* _PROBLEM_:
Look through the records and copy each line with the string "lengths" in it.

··········

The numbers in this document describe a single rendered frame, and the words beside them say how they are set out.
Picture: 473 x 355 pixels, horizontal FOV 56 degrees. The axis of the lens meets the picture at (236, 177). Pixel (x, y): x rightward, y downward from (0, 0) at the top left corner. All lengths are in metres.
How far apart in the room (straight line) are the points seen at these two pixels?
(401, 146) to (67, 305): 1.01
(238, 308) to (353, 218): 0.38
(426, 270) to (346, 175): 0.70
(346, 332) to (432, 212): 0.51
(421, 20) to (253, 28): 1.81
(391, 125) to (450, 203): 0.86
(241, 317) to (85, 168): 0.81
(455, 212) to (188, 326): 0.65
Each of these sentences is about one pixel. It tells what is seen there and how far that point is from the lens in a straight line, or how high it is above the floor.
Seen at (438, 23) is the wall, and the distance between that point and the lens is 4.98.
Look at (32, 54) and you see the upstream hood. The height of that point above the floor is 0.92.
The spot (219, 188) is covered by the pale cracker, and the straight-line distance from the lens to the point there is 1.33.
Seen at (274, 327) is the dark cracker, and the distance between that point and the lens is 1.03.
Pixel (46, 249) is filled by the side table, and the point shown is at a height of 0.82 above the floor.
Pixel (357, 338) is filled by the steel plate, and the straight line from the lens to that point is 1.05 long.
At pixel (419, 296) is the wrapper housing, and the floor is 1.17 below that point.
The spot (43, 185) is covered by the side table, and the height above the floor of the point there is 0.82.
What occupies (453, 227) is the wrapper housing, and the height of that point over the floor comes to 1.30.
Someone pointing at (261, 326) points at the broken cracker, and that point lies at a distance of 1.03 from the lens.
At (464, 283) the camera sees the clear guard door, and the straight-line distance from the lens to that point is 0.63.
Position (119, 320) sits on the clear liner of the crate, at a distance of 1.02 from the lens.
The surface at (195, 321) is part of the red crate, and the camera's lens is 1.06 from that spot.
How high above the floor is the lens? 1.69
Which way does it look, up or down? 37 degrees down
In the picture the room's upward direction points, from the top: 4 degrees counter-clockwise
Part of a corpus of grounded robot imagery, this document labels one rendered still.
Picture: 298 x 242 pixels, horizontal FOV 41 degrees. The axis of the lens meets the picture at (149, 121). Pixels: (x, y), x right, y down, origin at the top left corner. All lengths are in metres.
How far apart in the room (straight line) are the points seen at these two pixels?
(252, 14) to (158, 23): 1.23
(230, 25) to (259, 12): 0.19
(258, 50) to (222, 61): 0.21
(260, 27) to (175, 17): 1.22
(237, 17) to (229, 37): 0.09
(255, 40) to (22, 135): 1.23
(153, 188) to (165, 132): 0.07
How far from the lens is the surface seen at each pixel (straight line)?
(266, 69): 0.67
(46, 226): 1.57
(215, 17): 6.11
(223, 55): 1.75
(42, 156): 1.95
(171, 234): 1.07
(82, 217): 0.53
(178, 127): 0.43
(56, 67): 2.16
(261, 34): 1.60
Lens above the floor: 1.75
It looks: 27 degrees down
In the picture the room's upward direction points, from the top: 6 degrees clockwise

··········

* _ANSWER TO THE PROBLEM_:
Picture: 473 x 355 pixels, horizontal FOV 56 degrees. The axis of the lens meets the picture at (236, 177). Pixel (x, y): x rightward, y downward from (0, 0) at the top left corner. All lengths are in metres.
Picture: 298 x 242 pixels, horizontal FOV 41 degrees. The axis of the lens meets the picture at (149, 121). Pixels: (x, y), x right, y down, origin at the top left corner. All lengths are in metres.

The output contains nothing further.